Scotland’s Consideration Of Coffee Cup Levy Shows “Leadership”

Scotland’s willingness to consider a five pence levy of disposable coffee cups shows an “encouraging and progressive leadership in reducing waste and litter,” waste management company SUEZ has said.

Zero Waste Scotland yesterday launched a nationwide initiative calling on businesses, local authorities and other organisations to help cut the cost of litter clean-up and join forces to prevent it from happening in their communities.

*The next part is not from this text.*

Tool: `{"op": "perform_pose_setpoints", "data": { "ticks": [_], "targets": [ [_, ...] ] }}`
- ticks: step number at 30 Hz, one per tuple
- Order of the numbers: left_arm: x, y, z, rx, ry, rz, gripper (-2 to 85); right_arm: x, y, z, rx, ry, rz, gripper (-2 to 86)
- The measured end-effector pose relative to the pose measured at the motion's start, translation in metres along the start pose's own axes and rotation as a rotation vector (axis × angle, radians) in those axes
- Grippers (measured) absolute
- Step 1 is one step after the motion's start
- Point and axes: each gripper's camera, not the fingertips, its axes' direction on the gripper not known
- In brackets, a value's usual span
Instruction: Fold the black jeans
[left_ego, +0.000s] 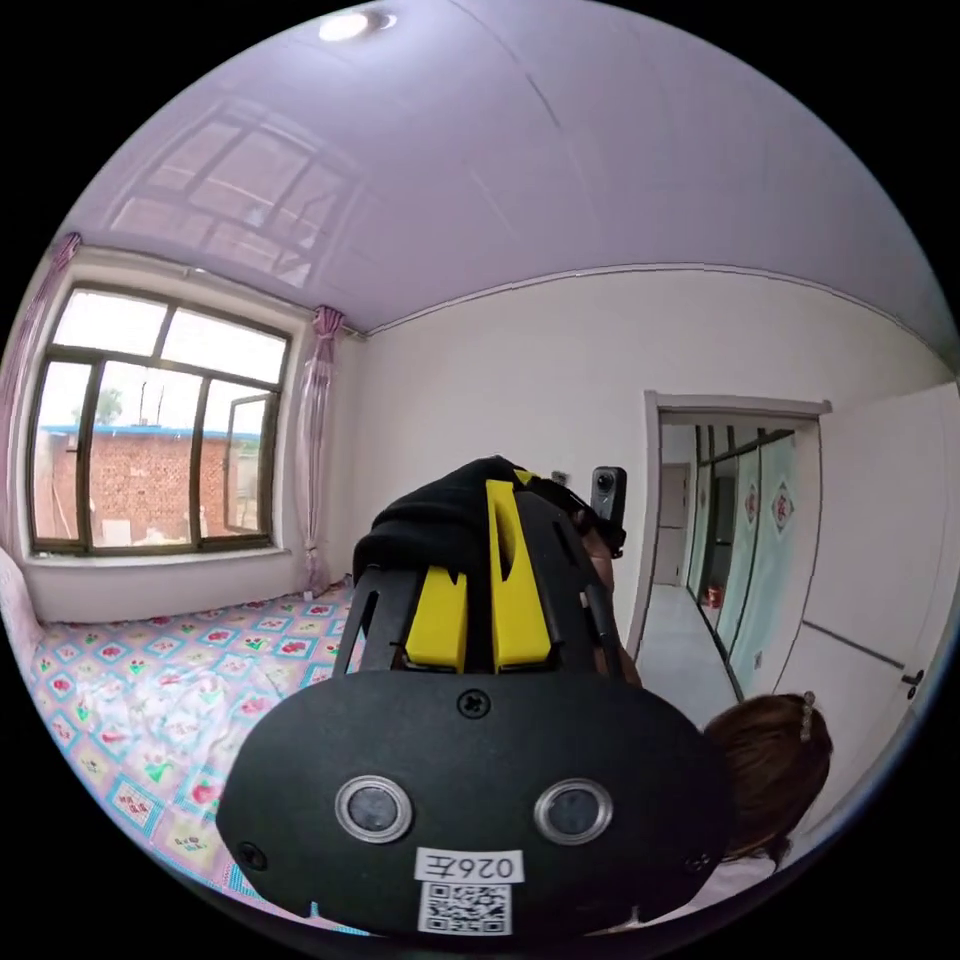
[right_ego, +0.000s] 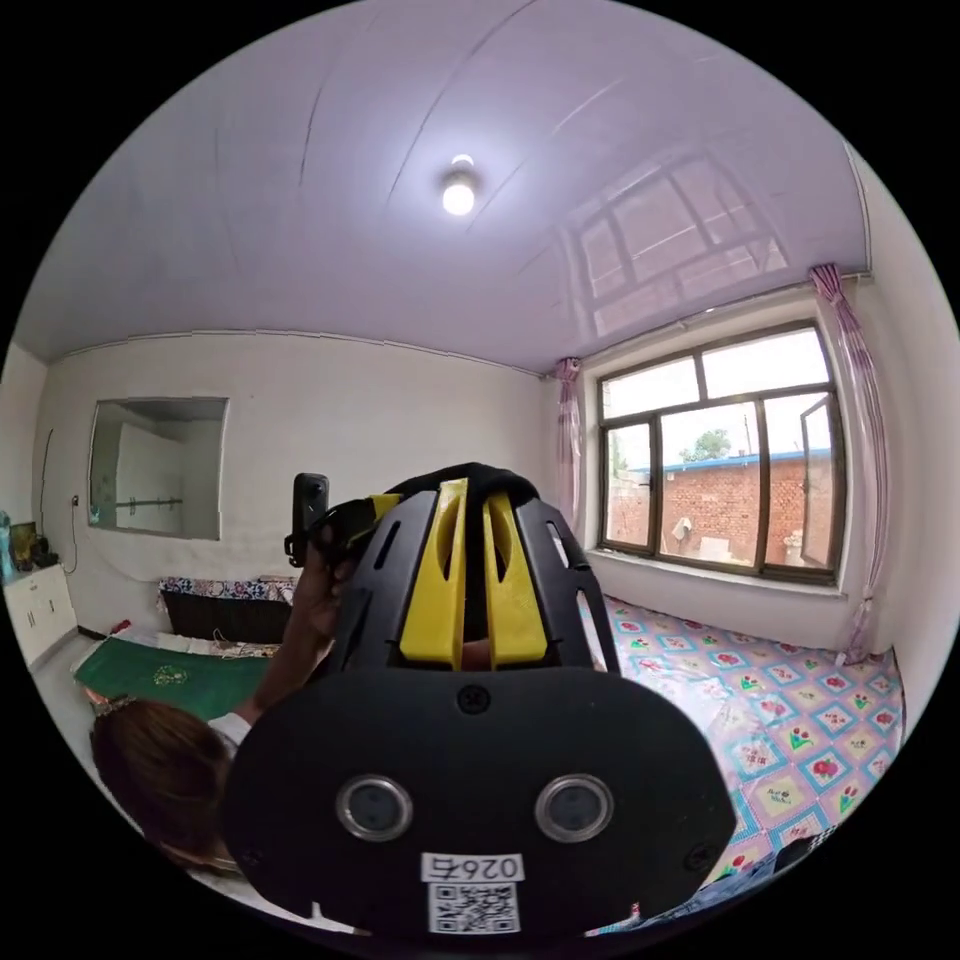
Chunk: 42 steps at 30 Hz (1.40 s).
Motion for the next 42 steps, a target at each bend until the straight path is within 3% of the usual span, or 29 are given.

According to reports by The Times, a spokeswoman for the Scottish government said that ministers were keen to embrace “innovative ideas” to tackle waste and this could include a 5p levy on every disposable coffee cup bought in Scotland.

A coffee-cup tax is likely to be debated at the SNP conference this year, the newspaper said.

“With 2.5bn thrown away annually, coffee cups are a very visible symbol of our throwaway consumer society”

David Palmer-Jones, chief executive of SUEZ recycling and recovery UK said: “We welcome the Scottish government’s consideration of a five pence levy on disposable coffee cups, which, although at a very early stage, shows encouraging and progressive leadership in reducing waste and litter.

“Following the implementation of the single use plastic bag charge, reports from seven major UK retailers show that they issued 83% fewer bags in 2016/17 compared to the calendar year 2014, according to Defra. This is evidence of the potential of such initiatives to positively change both consumer and, consequently, producer behaviour.

“With 2.5bn thrown away annually, coffee cups are a very visible symbol of our throwaway consumer society. If we, as consumers, are to shrink the volume of waste we produce, we must appreciate the value of the resources used in the products we buy, as well as their impact on the environment once discarded.

“However, although tackling these more obvious single sources of waste is a step in the right direction, in order to affect real change at scale, we believe a more extensive policy approach, including Extended Producer Responsibility (EPR), is required – not the piecemeal approach which is driven, in the main, by the media.”

In related news, the Scottish and Welsh environment ministers pledged to work together to “resist the UK Government’s attempt to take control of devolved powers”.

Environment Minster Roseanna Cunningham met her Welsh counterpart Lesley Griffiths in Cardiff recently to discuss their concerns that the EU Withdrawal Bill will damage efforts to protect and enhance the environment.

Ms Cunningham outlined her fears that areas such as climate change and the circular economy will suffer if UK-wide policies are imposed rather than negotiated.